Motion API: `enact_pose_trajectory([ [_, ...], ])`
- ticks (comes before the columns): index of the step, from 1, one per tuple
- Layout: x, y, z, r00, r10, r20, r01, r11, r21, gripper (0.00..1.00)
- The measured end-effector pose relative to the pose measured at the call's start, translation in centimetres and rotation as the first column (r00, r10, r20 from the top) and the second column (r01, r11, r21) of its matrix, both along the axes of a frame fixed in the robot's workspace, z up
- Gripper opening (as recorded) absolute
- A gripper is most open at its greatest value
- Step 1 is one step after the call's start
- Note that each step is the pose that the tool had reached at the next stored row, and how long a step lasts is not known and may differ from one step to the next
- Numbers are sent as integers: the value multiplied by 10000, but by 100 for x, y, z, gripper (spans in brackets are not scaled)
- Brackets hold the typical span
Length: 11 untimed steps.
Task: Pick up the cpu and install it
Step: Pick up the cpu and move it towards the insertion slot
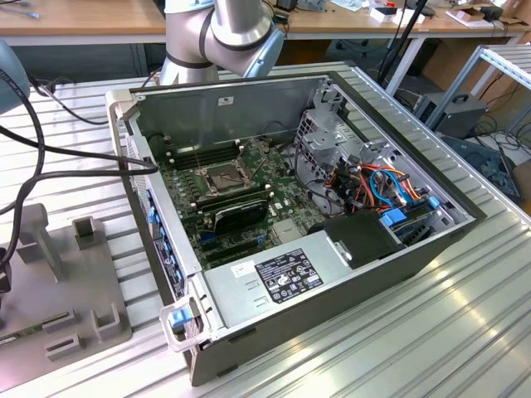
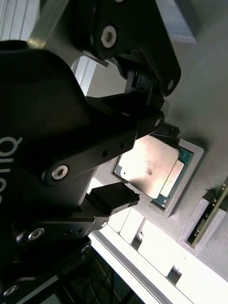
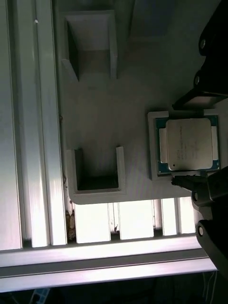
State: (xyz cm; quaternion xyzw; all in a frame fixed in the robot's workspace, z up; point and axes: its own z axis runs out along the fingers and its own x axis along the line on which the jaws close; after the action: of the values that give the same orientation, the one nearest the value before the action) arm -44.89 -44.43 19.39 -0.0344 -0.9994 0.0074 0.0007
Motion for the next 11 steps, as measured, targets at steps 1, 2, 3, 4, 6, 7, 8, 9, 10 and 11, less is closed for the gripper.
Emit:
enact_pose_trajectory([
  [1,1,2,-2,10000,19,1,-19,10000,-13,66],
  [2,0,2,-2,10000,75,-2,-75,10000,-40,66],
  [3,0,3,-3,9999,127,-5,-127,9999,-53,66],
  [4,0,2,-3,9998,182,-7,-183,9998,-65,66],
  [6,0,2,-4,9995,317,-10,-317,9995,-89,66],
  [7,0,3,-4,9992,411,-12,-411,9991,-102,66],
  [8,0,2,-5,9988,493,-14,-493,9987,-112,66],
  [9,0,3,-5,9984,559,-14,-560,9984,-119,66],
  [10,0,3,-6,9981,623,-14,-623,9980,-125,66],
  [11,0,3,-7,9979,647,-14,-647,9978,-127,66],
])
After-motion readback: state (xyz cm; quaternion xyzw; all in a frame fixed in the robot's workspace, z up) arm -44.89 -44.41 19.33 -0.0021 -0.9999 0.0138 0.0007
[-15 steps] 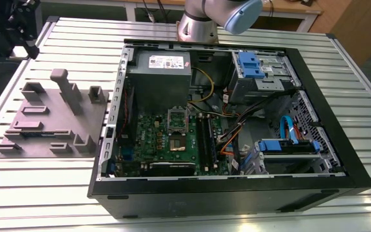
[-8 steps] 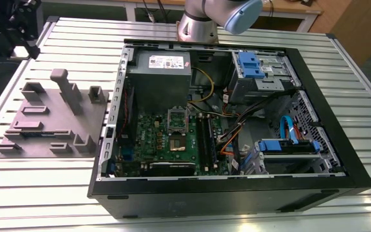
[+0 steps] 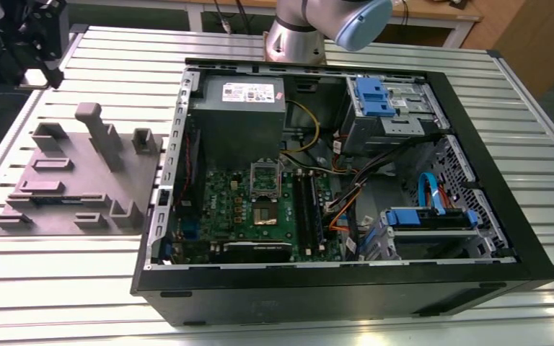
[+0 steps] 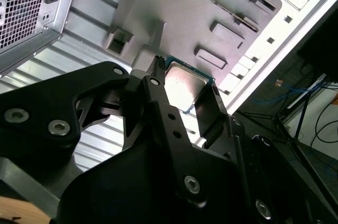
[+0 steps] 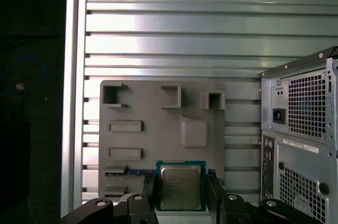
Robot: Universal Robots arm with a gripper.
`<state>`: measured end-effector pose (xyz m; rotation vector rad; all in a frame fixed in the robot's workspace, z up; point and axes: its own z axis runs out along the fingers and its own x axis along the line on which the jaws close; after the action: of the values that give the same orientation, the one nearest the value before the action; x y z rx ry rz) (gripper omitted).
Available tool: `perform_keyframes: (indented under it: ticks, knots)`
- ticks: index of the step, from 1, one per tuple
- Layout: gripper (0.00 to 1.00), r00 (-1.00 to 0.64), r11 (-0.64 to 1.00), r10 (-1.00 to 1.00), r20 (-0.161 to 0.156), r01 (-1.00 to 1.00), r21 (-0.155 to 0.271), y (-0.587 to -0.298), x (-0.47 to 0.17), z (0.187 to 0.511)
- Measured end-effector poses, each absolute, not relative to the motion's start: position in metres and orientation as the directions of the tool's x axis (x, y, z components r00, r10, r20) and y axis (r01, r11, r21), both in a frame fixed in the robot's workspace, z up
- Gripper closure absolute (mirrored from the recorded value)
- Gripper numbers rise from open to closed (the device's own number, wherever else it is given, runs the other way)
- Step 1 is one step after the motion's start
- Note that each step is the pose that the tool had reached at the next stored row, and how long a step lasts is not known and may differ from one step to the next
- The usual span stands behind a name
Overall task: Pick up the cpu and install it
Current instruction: 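Pick up the cpu and move it towards the insertion slot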
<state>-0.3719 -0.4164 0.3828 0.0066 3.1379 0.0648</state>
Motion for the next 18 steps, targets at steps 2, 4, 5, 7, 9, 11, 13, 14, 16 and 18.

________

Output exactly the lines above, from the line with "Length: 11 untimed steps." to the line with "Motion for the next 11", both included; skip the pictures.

• **Answer space**:
Length: 11 untimed steps.
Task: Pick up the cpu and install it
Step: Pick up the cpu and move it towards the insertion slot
State: (xyz cm; quaternion xyzw; all in a frame fixed in the robot's workspace, z up; point and axes: its own z axis runs out along the fingers and its own x axis along the line on which the jaws close; after the action: of the values that give the same orientation, the one nearest the value before the action) arm -44.89 -44.43 19.39 -0.0344 -0.9994 0.0074 0.0007
Motion for the next 11 steps, as measured, targets at steps 1, 2, 3, 4, 6, 7, 8, 9, 10 and 11, less is closed for the gripper.

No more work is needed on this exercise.